(Excerpts from a dataset)
· · ·

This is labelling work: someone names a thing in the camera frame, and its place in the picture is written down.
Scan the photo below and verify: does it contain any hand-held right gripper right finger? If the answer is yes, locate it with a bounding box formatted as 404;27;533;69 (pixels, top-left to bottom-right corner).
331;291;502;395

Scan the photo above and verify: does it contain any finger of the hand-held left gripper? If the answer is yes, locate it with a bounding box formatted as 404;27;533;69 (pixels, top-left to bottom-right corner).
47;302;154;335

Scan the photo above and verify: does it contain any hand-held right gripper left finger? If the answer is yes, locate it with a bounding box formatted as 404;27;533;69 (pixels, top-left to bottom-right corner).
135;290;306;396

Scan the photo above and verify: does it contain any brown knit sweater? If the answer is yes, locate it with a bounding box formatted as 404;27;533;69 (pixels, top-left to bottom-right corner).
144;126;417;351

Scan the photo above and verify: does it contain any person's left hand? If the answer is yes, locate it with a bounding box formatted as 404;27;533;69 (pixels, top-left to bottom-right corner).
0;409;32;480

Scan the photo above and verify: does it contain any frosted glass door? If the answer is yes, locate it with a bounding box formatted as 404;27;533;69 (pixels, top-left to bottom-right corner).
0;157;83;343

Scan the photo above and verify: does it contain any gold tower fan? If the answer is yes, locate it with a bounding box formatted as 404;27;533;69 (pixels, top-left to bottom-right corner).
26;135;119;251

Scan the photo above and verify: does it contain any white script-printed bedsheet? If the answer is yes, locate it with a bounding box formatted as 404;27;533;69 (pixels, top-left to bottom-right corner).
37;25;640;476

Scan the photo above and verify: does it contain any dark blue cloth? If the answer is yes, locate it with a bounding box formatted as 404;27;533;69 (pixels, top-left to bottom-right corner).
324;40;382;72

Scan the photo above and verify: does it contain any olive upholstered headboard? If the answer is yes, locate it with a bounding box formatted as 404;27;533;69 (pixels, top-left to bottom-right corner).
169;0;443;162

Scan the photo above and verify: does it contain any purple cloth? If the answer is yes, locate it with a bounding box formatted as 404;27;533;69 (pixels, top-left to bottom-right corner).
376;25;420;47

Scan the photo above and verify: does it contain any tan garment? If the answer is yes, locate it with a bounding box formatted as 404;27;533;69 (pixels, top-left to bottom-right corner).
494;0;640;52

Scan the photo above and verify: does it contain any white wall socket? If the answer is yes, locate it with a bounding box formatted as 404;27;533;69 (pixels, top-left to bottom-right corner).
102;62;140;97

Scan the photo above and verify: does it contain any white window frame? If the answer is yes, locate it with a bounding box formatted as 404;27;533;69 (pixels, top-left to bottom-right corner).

· · ·

Word for word, write out all of the data above.

▸ ANSWER FOR THIS EXERCISE
This is labelling work: someone names a thing in the camera frame, and its place in the picture is written down.
Scan the photo below and verify: does it contain any hand-held right gripper right finger? If the answer is yes, locate it with a bounding box formatted as 404;27;533;69 (pixels, top-left to bottom-right corner).
331;291;502;395

Scan the photo above and verify: does it contain any finger of the hand-held left gripper? If the answer is yes, locate it with a bounding box formatted as 404;27;533;69 (pixels, top-left to bottom-right corner).
47;302;154;335

Scan the photo above and verify: does it contain any hand-held right gripper left finger? If the answer is yes, locate it with a bounding box formatted as 404;27;533;69 (pixels, top-left to bottom-right corner).
135;290;306;396

Scan the photo above and verify: does it contain any brown knit sweater? If the answer is yes, locate it with a bounding box formatted as 404;27;533;69 (pixels, top-left to bottom-right corner).
144;126;417;351

Scan the photo above and verify: does it contain any person's left hand? If the answer is yes, locate it with a bounding box formatted as 404;27;533;69 (pixels, top-left to bottom-right corner).
0;409;32;480

Scan the photo above and verify: does it contain any frosted glass door? If the answer is yes, locate it with a bounding box formatted as 404;27;533;69 (pixels, top-left to bottom-right corner).
0;157;83;343

Scan the photo above and verify: does it contain any gold tower fan? If the answer is yes, locate it with a bounding box formatted as 404;27;533;69 (pixels, top-left to bottom-right corner).
26;135;119;251

Scan the photo above and verify: does it contain any white script-printed bedsheet? If the answer is yes, locate it with a bounding box formatted as 404;27;533;69 (pixels, top-left to bottom-right corner).
37;25;640;476

Scan the photo above and verify: does it contain any dark blue cloth? If the answer is yes, locate it with a bounding box formatted as 404;27;533;69 (pixels, top-left to bottom-right corner).
324;40;382;72

Scan the photo above and verify: does it contain any olive upholstered headboard? If the answer is yes, locate it with a bounding box formatted as 404;27;533;69 (pixels, top-left to bottom-right corner).
169;0;443;162

Scan the photo above and verify: does it contain any purple cloth? If the answer is yes, locate it with a bounding box formatted as 404;27;533;69 (pixels, top-left to bottom-right corner).
376;25;420;47

Scan the photo above and verify: does it contain any tan garment? If the answer is yes, locate it with a bounding box formatted as 404;27;533;69 (pixels, top-left to bottom-right corner).
494;0;640;52

Scan the photo above and verify: does it contain any white wall socket? If the answer is yes, locate it with a bounding box formatted as 404;27;533;69 (pixels, top-left to bottom-right corner).
102;62;140;97

Scan the photo above and verify: does it contain any white window frame? If the answer is yes, locate it with a bounding box formatted as 404;27;533;69 (pixels, top-left to bottom-right corner).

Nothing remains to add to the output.